# [Directions for this task]
What you should give back is a precise copy of the lines below from the one containing "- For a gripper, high" through the one containing "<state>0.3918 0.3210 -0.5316", with no pictures.

# [Data for this task]
+ + + +

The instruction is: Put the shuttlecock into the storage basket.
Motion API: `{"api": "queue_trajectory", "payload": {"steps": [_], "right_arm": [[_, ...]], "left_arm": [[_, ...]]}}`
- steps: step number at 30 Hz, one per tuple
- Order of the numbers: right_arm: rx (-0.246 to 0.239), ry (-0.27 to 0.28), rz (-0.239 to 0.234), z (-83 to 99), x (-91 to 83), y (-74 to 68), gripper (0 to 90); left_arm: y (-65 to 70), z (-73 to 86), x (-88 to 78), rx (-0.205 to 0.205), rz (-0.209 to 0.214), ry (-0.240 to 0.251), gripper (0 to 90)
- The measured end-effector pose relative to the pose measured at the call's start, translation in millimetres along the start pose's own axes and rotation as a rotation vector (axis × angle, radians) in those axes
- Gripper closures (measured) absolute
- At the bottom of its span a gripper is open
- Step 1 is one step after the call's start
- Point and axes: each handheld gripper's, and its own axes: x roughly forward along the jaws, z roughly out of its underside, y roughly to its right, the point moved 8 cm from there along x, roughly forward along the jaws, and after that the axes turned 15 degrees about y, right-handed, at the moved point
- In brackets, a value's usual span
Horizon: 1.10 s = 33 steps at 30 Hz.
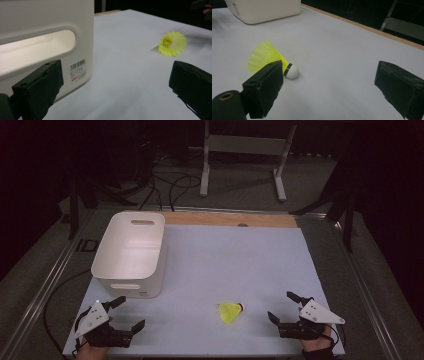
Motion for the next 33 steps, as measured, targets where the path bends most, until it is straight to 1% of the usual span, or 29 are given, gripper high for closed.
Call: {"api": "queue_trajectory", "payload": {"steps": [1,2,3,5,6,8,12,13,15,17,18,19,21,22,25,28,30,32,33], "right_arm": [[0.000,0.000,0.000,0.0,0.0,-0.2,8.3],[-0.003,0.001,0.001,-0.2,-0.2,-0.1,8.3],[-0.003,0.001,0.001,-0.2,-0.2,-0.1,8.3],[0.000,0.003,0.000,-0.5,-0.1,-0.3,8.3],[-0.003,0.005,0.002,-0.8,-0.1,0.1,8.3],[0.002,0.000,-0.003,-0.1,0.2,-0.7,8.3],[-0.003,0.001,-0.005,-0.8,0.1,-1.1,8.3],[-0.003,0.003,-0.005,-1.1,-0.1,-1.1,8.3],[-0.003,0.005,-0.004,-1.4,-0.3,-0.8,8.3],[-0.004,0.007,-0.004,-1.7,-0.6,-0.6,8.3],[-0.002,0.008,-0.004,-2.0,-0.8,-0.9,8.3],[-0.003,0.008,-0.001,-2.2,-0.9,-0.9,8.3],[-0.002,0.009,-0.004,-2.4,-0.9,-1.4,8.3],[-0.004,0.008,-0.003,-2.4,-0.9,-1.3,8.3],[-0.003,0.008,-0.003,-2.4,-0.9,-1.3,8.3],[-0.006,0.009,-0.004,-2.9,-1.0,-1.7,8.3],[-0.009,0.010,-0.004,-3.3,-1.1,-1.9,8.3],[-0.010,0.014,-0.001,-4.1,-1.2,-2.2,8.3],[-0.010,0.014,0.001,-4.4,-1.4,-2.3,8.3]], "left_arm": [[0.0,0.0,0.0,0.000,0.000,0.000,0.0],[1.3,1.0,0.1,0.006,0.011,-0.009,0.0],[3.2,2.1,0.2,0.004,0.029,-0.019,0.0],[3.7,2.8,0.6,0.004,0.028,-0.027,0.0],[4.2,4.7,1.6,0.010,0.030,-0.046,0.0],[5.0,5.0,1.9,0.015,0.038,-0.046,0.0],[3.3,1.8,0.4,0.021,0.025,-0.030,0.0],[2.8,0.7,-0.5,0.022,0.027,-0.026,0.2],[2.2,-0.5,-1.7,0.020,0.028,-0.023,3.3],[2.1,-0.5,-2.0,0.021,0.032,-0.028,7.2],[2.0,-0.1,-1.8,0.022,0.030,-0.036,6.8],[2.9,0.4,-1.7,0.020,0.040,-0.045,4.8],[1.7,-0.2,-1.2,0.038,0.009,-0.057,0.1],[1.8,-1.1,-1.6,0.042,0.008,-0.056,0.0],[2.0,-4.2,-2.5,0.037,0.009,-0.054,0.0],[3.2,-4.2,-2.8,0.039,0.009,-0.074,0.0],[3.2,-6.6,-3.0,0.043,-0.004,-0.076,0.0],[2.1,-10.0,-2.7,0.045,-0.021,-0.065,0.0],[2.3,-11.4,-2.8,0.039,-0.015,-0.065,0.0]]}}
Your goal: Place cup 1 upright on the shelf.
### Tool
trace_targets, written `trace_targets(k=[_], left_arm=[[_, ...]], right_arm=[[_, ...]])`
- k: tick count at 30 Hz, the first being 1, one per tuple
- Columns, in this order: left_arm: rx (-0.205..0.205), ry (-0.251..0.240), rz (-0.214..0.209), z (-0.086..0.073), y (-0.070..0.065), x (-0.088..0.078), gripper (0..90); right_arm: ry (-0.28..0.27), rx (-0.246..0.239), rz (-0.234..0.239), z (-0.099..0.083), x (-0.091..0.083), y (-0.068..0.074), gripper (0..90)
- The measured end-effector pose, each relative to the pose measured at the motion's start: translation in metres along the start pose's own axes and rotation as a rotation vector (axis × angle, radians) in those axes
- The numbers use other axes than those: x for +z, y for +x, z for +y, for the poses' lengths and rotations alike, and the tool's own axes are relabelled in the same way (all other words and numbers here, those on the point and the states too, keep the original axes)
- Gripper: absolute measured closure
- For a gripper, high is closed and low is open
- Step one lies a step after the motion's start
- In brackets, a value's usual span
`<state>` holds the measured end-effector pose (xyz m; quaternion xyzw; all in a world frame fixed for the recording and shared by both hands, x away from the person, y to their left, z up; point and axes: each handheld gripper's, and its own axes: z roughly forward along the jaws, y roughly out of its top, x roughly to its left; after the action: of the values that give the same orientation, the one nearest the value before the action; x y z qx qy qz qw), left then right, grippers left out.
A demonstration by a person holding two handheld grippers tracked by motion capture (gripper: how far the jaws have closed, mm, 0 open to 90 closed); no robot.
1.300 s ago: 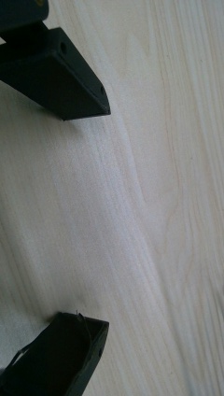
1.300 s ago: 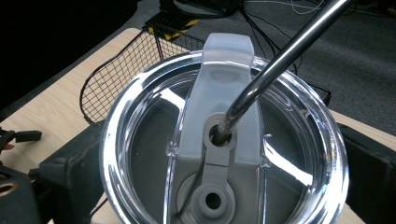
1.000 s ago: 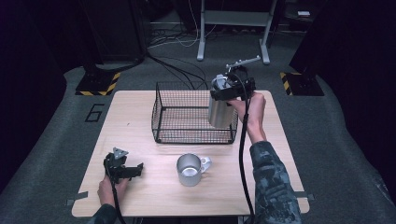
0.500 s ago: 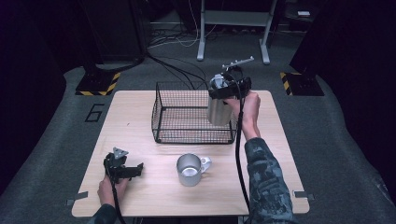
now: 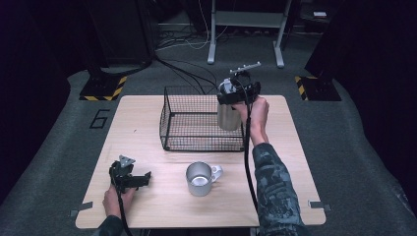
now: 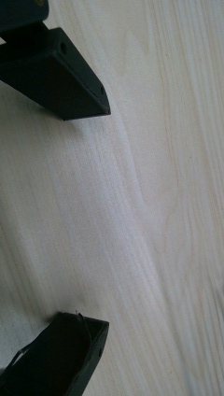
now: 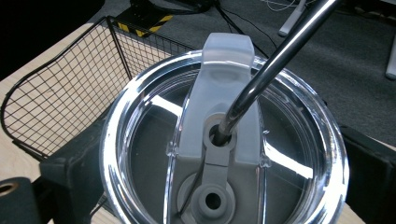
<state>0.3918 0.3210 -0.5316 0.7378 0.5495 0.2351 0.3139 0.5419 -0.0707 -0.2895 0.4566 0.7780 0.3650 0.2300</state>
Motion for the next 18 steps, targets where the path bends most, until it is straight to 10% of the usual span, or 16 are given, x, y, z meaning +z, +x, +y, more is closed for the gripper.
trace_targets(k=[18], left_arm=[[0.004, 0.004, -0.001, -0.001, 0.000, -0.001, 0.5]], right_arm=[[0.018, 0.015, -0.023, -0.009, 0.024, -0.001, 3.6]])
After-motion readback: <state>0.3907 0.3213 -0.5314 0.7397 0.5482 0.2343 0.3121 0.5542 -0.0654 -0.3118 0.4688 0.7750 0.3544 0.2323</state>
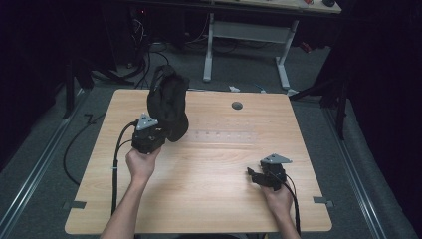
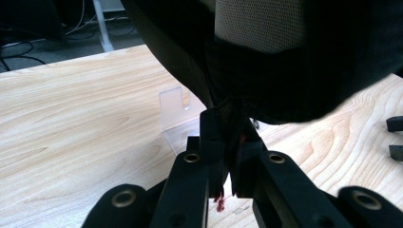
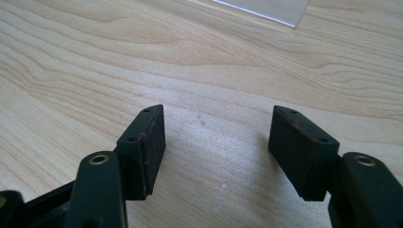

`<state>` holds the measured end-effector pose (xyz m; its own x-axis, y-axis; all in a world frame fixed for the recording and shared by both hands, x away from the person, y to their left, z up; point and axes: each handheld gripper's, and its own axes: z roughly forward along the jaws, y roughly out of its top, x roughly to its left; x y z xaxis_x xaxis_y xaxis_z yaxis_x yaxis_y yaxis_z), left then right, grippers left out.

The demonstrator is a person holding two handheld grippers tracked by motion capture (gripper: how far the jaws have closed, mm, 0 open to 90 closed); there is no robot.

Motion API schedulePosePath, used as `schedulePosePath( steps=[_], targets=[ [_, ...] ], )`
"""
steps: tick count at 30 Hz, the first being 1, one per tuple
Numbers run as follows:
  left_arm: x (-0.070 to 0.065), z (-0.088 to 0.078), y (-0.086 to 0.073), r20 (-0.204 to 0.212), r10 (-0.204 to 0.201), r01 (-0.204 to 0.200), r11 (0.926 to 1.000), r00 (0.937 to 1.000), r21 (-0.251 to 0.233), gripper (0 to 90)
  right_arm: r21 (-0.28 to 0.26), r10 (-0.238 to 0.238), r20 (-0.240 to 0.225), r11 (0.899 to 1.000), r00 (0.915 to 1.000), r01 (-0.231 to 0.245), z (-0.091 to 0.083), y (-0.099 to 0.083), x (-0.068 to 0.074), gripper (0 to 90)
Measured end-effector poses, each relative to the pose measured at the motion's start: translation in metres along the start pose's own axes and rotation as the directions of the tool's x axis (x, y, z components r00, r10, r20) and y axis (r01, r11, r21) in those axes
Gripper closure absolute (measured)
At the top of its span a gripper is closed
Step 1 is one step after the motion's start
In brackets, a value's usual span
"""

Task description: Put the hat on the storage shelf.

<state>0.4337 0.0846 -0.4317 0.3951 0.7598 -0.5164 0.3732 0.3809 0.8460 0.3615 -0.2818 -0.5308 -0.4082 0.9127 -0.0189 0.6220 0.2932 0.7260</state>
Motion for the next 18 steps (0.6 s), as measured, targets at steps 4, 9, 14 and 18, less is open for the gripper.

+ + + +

# [Response below]
- For a gripper, high is closed and low is open
- Step one lies a step after the motion's start
- In brackets, a value's usual span
`<state>` holds the measured end-effector pose (xyz m; quaternion xyzw; all in a world frame fixed for the recording and shared by both hands, x away from the person, y to their left, z up; point and axes: each handheld gripper's, and its own axes: z roughly forward along the jaws, y roughly out of its top, x roughly to its left; after the action: of the values that give the same orientation, the one nearest the value before the action; x y z qx qy qz qw), left then right, grippers left out.
A demonstration by a person holding two handheld grippers tracked by motion capture (gripper: how far the jaws have closed, mm, 0 open to 90 closed); no robot.
1.300 s ago: 
1.300 s ago: 
1.000 s ago: 
0.500 s ago: 
now: 
now: 
now: 
<state>0.3918 0.3210 -0.5316 0.7378 0.5495 0.2351 0.3139 0.5419 -0.0707 -0.2895 0.4566 0.7780 0.3650 0.2300</state>

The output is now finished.